New Zealand’s current account deficit shrank to 8.5 per cent of gross domestic product (GDP) in the year to March, Stats NZ said.
The shortfall came to $33 billion in the latest period, compared with $34.4b (9.0 per cent of GDP) in the December year.
This is compared with an annual current account deficit of $24.2b (6.8 per cent of GDP) in the March 2022 year.
Balance of payments current account data records a nation’s transactions with the rest of the world - specifically its net trade in goods and services, its net earnings on cross-border investments, and its net transfer payments.
The December year deficit was the biggest since the current data series began in 1988.
Over the March quarter, New Zealand’s seasonally adjusted current account deficit was $8.3b.
In the financial markets, there was little reaction to the data.
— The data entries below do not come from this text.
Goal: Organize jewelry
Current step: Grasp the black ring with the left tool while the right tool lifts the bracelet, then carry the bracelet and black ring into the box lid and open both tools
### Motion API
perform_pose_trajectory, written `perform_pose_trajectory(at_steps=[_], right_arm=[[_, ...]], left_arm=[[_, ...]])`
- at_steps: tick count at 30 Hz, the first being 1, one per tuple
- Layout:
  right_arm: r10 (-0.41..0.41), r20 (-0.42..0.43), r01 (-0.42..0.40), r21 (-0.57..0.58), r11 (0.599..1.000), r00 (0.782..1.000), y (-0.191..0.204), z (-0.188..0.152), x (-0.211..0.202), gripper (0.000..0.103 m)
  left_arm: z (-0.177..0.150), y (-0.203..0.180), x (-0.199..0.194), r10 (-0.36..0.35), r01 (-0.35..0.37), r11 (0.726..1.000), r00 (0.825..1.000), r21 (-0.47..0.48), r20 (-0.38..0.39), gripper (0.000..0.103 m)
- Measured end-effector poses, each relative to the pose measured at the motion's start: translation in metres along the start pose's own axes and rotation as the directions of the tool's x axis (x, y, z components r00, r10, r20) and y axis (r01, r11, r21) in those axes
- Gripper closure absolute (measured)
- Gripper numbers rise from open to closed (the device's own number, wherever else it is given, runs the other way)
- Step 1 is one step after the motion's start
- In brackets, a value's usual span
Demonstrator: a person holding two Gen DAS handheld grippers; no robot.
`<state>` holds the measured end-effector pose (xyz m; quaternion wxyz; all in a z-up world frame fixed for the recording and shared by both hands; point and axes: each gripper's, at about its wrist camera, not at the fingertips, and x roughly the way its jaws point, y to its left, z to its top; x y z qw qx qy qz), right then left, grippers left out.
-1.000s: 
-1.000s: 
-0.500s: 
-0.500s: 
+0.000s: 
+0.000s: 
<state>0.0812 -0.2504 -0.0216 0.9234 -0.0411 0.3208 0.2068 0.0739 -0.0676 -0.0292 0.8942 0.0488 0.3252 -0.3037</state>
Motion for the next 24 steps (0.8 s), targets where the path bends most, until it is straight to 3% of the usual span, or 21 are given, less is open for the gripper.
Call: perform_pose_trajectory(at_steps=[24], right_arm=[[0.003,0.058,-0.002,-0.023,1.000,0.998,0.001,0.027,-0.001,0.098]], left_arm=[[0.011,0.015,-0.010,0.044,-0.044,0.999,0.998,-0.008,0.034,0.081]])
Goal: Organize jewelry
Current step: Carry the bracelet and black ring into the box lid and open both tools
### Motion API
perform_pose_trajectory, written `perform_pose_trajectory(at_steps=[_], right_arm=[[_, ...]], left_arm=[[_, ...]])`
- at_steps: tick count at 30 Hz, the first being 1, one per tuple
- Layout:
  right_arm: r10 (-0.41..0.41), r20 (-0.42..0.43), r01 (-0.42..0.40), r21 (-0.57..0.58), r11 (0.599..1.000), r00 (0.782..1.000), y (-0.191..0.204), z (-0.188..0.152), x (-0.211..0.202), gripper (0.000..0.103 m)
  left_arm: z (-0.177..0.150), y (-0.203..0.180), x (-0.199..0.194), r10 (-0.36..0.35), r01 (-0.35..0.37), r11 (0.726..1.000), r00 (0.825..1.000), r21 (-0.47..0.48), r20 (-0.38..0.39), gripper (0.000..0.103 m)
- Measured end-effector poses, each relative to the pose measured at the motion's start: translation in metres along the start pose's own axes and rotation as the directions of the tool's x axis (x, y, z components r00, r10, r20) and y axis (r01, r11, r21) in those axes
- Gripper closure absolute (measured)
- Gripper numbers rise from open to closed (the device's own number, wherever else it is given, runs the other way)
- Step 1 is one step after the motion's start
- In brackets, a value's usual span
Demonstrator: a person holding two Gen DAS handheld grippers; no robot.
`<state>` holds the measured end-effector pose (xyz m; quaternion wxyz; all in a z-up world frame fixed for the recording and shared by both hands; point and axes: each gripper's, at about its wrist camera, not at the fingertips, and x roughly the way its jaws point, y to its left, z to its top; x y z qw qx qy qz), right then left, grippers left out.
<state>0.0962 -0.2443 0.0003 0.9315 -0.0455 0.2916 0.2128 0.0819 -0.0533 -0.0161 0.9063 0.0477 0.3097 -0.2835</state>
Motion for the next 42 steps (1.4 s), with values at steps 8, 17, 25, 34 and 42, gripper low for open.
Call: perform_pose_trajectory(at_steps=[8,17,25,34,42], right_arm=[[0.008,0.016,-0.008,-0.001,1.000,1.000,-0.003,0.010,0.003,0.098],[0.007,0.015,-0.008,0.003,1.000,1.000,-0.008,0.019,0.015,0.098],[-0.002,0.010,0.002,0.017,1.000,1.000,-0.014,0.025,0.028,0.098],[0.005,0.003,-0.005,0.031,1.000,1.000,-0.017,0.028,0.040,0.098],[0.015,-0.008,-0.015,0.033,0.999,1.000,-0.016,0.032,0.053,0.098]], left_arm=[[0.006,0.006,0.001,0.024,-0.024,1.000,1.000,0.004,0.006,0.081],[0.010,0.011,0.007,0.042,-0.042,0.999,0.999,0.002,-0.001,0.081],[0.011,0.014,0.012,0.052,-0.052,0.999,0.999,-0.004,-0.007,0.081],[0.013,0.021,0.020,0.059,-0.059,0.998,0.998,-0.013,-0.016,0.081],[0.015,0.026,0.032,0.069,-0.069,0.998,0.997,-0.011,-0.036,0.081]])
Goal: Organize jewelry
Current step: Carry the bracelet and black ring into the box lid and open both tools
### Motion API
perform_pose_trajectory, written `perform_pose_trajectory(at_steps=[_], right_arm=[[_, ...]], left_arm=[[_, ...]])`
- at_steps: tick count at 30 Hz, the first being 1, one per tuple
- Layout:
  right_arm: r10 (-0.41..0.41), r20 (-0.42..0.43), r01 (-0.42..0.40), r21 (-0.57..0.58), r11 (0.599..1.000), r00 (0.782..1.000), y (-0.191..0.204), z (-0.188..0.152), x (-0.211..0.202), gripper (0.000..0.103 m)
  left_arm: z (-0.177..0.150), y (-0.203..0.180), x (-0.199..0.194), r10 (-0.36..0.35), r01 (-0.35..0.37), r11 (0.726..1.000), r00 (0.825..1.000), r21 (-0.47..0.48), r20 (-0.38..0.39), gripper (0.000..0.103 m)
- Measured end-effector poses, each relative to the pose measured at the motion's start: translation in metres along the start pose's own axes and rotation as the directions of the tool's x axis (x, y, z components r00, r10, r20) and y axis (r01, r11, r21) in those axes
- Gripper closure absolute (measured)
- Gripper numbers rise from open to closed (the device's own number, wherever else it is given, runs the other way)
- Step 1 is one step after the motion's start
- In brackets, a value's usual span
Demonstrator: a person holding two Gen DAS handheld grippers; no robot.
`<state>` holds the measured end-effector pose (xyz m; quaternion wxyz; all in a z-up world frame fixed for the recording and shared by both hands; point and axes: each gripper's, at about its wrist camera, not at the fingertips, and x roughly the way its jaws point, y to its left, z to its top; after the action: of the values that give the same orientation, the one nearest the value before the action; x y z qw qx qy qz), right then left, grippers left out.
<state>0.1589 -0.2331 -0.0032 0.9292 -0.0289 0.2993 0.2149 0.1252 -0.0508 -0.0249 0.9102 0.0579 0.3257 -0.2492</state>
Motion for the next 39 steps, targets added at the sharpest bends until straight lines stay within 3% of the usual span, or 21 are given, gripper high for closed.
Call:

By late morning, the NZ dollar was at US61.55c and the two-year swap rate was at 5.40 per cent.
Stats NZ said that, as at March 2023, New Zealand’s net international liability position narrowed to $189.1b from $194.6b at December 31, 2022.
In the March 2023 quarter:
- The seasonally adjusted goods deficit narrowed to $3.9b.
- The seasonally adjusted services deficit narrowed to $1.8b.
- The primary income deficit narrowed to $2.7b.
- The financial account recorded a net outflow of $3.1b.